RECORDS FOR THE EXERCISE Start Marker

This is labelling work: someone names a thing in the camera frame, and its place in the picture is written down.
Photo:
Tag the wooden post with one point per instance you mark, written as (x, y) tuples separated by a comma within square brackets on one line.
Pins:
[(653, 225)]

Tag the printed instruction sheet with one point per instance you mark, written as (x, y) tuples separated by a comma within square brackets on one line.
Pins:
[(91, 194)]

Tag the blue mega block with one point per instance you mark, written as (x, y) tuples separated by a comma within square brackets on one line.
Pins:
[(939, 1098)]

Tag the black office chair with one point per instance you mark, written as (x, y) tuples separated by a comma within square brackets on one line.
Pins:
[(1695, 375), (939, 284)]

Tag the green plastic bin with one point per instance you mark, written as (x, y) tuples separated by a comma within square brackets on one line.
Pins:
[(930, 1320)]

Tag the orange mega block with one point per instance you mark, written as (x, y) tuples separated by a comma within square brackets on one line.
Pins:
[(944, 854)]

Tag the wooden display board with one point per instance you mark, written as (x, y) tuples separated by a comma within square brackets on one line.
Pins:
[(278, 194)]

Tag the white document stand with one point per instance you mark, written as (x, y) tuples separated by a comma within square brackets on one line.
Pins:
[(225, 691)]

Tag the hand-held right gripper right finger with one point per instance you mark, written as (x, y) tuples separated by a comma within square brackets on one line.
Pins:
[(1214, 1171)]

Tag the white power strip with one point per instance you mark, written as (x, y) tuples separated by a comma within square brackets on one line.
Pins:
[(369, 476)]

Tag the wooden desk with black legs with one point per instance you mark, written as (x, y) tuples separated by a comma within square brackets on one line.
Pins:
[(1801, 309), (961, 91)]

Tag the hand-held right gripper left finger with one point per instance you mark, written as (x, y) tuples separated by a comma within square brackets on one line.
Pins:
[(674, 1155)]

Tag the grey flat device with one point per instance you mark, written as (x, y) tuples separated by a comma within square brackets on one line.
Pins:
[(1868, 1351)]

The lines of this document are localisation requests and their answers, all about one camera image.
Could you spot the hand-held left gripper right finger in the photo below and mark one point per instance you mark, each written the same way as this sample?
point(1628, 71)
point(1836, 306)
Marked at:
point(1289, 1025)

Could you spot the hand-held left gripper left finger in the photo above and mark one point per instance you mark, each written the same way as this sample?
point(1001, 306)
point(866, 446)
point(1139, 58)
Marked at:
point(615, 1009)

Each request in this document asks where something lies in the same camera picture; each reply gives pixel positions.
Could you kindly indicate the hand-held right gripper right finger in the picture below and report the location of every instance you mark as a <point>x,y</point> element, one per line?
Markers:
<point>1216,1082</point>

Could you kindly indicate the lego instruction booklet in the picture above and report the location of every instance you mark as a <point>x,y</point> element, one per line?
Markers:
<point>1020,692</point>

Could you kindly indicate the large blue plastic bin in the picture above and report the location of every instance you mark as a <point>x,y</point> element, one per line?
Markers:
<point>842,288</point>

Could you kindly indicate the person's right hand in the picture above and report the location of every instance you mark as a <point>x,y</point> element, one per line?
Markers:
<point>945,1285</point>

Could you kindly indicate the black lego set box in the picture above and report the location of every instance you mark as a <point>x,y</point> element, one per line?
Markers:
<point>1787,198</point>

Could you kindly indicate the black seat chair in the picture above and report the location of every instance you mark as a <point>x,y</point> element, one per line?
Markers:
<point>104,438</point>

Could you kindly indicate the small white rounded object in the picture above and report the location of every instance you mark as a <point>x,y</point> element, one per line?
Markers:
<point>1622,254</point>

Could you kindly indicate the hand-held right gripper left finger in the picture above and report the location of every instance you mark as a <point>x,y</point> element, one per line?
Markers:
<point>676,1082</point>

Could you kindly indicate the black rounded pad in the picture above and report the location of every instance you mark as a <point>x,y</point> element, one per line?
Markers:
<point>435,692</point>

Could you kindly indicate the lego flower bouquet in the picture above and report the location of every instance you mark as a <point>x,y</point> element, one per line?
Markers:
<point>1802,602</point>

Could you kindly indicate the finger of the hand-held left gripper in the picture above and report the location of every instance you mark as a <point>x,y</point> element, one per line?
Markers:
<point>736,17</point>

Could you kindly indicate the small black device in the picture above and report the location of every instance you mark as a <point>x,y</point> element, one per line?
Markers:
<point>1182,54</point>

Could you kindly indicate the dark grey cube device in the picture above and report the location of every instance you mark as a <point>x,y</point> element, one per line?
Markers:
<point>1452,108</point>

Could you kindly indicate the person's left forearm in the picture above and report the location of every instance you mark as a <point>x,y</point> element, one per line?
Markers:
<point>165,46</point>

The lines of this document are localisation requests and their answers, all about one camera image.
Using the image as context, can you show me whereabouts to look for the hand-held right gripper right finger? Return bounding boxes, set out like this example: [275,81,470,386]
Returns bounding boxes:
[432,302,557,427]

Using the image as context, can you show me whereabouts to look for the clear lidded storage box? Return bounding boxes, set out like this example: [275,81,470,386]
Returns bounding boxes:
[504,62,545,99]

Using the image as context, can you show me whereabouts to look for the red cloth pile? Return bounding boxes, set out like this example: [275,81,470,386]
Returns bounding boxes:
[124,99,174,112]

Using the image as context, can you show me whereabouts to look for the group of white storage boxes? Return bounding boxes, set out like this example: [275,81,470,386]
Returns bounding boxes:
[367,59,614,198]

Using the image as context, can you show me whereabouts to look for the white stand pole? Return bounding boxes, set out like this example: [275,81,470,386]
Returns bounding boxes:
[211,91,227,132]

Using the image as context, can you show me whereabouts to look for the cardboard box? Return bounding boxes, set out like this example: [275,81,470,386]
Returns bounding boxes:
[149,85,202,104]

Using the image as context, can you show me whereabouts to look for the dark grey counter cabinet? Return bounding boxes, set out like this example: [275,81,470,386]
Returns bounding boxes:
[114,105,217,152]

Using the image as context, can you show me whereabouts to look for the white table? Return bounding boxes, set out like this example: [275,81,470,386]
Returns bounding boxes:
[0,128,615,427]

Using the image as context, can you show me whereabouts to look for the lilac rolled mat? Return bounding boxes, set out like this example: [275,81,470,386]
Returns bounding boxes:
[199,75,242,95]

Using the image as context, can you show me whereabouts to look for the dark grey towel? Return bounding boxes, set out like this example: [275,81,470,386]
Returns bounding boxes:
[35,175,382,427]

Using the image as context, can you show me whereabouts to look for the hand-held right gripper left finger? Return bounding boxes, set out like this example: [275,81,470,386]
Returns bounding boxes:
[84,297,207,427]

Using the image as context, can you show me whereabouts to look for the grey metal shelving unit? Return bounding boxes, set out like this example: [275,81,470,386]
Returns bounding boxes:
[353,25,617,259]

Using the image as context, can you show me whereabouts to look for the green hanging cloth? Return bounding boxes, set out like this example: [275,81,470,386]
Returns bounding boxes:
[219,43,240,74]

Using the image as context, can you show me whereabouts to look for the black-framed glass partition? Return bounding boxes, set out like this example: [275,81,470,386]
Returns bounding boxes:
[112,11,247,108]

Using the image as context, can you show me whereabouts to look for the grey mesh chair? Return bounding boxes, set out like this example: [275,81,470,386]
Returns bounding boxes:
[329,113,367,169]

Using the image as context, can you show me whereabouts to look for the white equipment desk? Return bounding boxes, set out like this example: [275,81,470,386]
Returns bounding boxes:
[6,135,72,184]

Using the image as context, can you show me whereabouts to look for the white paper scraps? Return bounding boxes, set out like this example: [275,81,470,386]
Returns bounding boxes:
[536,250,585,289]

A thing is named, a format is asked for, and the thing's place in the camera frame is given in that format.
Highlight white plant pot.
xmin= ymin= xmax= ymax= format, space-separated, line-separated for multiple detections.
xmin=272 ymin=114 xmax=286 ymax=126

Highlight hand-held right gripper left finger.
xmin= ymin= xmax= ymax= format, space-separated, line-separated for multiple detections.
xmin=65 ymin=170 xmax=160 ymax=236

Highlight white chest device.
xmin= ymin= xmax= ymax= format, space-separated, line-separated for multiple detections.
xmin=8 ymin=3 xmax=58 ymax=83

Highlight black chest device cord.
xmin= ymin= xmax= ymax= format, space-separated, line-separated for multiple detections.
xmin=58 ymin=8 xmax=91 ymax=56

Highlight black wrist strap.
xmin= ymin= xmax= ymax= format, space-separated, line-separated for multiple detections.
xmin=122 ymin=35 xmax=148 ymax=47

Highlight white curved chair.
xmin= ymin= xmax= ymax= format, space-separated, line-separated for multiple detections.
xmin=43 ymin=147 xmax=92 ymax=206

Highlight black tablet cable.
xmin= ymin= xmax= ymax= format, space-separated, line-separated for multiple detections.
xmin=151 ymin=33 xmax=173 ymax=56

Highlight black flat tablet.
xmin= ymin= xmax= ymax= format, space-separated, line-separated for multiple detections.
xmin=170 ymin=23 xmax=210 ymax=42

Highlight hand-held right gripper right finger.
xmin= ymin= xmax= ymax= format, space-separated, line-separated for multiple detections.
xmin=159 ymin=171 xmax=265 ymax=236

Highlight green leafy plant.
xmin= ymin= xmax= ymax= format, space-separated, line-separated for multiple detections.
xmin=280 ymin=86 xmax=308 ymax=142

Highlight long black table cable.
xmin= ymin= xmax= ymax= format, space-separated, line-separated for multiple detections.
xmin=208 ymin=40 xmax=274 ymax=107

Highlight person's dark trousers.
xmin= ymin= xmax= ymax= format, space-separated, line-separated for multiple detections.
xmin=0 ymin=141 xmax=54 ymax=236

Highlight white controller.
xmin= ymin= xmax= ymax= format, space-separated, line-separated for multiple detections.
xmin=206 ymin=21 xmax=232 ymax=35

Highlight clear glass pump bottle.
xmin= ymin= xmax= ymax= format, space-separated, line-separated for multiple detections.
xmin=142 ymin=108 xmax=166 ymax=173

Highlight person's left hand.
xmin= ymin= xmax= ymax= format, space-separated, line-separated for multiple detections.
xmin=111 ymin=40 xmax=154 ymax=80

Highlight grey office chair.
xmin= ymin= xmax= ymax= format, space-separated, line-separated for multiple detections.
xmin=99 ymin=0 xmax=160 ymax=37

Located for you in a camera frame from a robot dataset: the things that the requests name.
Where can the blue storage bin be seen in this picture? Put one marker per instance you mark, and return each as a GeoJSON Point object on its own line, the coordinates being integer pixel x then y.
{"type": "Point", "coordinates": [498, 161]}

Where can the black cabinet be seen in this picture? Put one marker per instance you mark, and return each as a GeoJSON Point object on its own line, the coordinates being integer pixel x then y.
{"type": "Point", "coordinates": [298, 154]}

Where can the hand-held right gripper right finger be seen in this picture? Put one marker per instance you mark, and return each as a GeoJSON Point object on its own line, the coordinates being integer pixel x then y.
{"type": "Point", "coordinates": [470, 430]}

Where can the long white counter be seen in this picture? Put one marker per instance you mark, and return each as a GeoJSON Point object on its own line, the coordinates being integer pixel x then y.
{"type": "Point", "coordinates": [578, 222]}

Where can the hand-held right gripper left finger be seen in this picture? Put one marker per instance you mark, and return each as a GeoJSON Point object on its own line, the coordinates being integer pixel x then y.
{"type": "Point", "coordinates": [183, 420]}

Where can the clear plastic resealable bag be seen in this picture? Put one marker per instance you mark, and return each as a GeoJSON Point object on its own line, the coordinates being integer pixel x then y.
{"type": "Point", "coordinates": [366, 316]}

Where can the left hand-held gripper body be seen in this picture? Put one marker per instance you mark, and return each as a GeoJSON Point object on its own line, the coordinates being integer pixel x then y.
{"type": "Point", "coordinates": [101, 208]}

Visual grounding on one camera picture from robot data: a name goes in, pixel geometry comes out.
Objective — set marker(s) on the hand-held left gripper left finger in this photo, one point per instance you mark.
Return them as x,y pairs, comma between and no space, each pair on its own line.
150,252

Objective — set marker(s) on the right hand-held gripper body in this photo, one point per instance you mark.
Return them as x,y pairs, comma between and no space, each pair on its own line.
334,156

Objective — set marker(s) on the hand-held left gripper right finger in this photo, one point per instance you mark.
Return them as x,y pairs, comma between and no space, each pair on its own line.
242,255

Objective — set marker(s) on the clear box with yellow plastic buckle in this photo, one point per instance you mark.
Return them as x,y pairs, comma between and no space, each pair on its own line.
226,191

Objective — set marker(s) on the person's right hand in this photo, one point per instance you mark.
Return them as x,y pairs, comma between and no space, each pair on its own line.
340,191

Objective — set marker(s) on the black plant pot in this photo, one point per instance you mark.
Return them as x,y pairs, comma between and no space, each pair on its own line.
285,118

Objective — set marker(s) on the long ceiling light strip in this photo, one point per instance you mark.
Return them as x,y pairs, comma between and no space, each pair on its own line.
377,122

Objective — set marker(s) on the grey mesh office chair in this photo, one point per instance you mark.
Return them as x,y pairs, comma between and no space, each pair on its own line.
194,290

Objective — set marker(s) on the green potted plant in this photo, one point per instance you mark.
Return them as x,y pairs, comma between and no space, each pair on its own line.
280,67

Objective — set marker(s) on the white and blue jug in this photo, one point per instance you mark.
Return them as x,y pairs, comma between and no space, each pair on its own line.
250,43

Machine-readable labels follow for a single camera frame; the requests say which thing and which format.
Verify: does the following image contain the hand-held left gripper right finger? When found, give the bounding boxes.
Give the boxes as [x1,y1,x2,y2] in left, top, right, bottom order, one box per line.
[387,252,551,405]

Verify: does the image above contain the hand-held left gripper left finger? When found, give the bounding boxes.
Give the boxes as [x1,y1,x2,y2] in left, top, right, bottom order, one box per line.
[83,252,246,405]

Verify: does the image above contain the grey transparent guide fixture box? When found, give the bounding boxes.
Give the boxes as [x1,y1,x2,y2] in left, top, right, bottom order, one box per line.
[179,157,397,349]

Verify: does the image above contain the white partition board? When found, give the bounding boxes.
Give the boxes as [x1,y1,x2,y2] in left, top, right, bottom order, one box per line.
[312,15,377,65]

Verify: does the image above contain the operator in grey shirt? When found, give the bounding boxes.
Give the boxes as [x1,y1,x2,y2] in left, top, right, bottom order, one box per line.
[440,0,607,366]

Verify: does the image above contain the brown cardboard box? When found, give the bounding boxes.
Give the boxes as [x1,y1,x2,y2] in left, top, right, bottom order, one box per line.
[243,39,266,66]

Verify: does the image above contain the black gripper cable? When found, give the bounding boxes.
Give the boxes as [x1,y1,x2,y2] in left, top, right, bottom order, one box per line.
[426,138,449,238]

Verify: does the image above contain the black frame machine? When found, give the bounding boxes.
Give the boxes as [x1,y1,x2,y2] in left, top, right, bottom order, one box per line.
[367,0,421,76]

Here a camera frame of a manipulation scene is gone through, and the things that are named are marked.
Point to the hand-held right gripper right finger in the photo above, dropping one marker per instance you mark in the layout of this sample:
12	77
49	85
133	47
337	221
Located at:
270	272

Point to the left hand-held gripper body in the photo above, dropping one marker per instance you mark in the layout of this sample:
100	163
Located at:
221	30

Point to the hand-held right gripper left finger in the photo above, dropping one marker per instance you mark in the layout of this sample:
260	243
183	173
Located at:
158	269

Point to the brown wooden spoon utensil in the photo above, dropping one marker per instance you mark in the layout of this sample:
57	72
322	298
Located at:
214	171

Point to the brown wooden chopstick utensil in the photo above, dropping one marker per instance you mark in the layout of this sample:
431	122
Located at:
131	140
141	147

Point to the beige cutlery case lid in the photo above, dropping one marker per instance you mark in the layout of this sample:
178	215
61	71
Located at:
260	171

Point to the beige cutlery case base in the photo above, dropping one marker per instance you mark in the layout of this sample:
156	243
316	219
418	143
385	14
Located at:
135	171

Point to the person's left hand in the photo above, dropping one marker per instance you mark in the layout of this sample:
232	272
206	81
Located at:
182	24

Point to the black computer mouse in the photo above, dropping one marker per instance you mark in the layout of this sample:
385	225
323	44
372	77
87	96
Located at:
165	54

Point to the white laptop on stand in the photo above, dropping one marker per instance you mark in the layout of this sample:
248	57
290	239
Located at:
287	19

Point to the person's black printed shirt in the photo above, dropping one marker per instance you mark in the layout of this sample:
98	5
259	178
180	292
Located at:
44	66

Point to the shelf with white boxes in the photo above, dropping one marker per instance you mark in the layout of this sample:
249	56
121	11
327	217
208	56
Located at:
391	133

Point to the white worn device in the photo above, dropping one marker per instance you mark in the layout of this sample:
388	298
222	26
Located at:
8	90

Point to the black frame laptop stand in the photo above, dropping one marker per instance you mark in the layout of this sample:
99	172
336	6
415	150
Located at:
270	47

RECORDS FOR THE EXERCISE End Marker

* ASSIGNMENT
When the line with "Could you kindly indicate the finger" is reached in the data above, start copying there, and copy each line exactly until the line with "<point>736,17</point>" has been copied; copy nothing else.

* RESPONSE AREA
Could you kindly indicate the finger of the hand-held left gripper in the picture above and report the location of every instance you mark as a <point>x,y</point> element, one per line?
Markers:
<point>736,17</point>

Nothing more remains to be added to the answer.